迷茫2017-04-18 10:00:30
Thank God I just found the solution
A summary of some techniques for using python crawlers to crawl websites - Python - Bole Online http://python.jobbole.com/81997/ The original text is here
def request(url, cookie='xxx', retries=5):
ret = urlparse.urlparse(url) # Parse input URL
if ret.scheme == 'http':
conn = httplib.HTTPConnection(ret.netloc)

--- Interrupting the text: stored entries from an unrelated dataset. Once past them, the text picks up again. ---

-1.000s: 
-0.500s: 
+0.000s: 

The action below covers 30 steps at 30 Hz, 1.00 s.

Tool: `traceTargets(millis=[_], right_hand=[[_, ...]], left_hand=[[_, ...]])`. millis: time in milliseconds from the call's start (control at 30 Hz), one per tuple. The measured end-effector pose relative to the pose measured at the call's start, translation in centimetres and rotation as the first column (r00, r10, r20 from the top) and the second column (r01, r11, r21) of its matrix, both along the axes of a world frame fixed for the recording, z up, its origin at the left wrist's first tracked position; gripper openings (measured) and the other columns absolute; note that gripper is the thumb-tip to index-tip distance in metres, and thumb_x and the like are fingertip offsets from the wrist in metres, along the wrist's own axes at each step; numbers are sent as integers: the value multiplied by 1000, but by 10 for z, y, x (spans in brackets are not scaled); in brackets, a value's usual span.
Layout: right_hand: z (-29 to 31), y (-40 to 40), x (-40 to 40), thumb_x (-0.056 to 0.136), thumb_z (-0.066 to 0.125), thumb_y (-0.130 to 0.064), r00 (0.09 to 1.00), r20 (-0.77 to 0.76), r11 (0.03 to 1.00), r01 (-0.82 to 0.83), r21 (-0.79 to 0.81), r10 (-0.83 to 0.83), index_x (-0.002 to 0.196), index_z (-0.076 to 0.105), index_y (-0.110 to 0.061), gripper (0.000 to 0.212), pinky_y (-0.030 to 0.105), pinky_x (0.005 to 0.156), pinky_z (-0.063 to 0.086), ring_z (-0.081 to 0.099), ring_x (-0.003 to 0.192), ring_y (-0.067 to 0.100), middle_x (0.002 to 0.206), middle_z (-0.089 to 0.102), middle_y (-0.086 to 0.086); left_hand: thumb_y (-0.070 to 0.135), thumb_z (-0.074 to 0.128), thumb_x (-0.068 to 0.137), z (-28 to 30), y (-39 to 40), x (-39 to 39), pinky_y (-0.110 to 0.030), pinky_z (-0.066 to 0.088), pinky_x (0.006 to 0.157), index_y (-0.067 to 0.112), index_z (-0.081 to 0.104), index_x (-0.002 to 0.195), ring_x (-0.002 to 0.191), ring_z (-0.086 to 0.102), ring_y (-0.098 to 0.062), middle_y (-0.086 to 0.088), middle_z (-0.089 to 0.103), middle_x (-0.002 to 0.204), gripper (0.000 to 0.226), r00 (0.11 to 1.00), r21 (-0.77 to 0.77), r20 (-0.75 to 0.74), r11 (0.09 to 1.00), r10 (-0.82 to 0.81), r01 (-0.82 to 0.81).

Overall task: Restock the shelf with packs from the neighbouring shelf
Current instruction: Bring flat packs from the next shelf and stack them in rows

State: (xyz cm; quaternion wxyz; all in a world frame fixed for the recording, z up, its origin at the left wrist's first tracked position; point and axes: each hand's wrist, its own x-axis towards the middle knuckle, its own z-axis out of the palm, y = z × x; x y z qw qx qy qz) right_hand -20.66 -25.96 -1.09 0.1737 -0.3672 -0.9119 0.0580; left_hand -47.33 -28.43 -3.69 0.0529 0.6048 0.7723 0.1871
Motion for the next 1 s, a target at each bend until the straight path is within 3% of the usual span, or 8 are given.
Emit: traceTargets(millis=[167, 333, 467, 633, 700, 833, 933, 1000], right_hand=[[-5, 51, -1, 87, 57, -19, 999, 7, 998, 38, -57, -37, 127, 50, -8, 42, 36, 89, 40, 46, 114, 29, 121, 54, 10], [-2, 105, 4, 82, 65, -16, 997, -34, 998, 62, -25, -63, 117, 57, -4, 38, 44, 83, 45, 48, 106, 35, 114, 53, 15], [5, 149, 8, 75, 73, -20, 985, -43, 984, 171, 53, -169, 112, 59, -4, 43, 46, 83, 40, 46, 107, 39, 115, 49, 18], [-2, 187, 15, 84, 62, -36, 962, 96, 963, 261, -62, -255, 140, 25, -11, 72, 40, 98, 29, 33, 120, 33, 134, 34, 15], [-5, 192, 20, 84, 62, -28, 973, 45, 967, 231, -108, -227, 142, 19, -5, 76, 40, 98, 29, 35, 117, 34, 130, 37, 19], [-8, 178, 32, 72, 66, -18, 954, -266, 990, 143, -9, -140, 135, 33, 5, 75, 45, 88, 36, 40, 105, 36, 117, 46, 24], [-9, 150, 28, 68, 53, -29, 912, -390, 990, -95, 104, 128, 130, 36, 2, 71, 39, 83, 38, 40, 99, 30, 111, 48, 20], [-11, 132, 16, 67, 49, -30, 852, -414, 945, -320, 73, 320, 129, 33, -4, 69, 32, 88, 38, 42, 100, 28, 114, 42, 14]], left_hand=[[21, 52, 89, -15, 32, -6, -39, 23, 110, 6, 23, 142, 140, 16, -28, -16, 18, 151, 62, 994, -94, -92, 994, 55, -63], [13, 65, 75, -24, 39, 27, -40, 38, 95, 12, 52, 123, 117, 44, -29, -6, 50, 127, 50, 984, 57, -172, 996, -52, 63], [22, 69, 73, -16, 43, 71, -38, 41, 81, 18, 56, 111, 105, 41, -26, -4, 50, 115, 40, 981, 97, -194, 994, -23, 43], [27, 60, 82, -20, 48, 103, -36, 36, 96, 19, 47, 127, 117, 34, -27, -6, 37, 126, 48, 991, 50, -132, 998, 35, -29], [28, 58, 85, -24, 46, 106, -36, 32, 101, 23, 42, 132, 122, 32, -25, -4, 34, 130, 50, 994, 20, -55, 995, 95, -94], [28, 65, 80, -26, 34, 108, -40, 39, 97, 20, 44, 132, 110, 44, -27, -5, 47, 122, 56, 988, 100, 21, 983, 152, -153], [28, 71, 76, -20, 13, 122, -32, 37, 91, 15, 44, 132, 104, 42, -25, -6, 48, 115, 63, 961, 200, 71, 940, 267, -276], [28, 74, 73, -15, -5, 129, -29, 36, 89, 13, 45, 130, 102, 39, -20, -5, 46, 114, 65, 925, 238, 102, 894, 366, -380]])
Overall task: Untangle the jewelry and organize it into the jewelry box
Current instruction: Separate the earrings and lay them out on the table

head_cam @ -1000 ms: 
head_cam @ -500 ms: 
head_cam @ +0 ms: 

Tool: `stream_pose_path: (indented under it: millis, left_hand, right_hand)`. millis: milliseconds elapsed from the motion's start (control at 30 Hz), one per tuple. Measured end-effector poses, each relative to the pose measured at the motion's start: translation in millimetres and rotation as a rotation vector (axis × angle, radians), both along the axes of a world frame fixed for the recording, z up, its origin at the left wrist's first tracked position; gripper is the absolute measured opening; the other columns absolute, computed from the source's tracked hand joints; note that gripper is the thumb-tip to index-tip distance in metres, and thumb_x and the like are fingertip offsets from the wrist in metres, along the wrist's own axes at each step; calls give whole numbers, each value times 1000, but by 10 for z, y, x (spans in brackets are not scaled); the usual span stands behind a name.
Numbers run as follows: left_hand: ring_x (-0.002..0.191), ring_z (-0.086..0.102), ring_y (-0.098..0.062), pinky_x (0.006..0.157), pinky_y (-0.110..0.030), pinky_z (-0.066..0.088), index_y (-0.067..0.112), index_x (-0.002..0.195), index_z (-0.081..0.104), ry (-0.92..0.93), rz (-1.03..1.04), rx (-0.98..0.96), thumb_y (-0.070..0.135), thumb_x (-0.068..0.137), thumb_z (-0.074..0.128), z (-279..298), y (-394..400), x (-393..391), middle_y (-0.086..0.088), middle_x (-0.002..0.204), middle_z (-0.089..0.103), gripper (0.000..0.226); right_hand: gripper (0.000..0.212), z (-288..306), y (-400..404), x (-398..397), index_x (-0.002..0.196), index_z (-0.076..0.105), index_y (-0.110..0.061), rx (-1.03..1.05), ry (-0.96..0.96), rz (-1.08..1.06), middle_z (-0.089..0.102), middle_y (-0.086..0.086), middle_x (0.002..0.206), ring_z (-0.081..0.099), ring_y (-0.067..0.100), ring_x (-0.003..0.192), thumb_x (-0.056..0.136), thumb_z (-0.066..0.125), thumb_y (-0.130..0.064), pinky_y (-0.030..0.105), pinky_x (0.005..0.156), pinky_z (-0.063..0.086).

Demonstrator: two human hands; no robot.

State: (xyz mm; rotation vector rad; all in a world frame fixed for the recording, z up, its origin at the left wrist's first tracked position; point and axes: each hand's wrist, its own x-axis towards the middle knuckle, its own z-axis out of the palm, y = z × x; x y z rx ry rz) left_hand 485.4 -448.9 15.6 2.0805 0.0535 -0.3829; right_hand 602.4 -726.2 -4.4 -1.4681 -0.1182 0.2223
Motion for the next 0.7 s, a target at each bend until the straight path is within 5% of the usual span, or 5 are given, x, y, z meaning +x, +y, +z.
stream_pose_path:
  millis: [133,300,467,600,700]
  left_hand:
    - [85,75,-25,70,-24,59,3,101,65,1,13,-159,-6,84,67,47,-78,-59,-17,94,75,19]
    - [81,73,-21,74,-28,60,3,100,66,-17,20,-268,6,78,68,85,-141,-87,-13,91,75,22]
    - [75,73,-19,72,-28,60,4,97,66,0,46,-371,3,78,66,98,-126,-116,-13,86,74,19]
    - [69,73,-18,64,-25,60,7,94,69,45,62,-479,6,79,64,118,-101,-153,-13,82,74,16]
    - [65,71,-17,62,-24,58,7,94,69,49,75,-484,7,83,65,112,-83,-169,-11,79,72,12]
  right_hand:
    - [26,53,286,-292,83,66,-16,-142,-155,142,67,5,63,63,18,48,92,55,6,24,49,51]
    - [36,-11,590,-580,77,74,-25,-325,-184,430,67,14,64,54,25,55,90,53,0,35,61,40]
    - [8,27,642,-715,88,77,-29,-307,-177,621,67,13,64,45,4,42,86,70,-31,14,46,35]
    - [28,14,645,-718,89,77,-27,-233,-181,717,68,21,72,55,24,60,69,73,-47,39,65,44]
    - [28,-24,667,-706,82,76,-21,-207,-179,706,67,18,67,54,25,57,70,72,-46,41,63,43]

elif ret.scheme == 'https':
conn = httplib.HTTPSConnection(ret.netloc)
url = ret.path
if ret.query: url += '?' + ret.query
if ret.fragment: url += '#' + ret.fragment
if not url: url = '/'
try:
conn.request(method='GET', url=url, headers={'Cookie': cookie})
res = conn.getresponse()
except Exception, e:
print e.message
if retries > 0:
return request(url=url, retries= retries - 1)
else:
print 'GET Failed'
return ''
else:
pass
finally:
pass
if res.status != 200:
return None
return res.read()
The principle is to use a retries variable to store the number of retries, and then recurse itself every time an exception is handled and set the number of retries to -1. If it is determined that the number of retries is less than 0, return directly and print a failure log
大家讲道理2017-04-18 10:00:30
Recursively calling itself to perform retrycount to limit is the most direct method.
But there is a problem:
If the other party's address only fails temporarily, such as restarting the service. Retrying immediately still failed. The time for retrying 5 times was very short. When the other party's service was ready, the request was passed because it was retried 5 times
The mechanism I use is to retry five times, waiting for 30s, 1 minute, 10 minutes, 30 minutes, and 1 hour. If it still fails, it is considered to have failed.
Of course, this usage is based on specific business logic. Different business needs have different requirements for requests.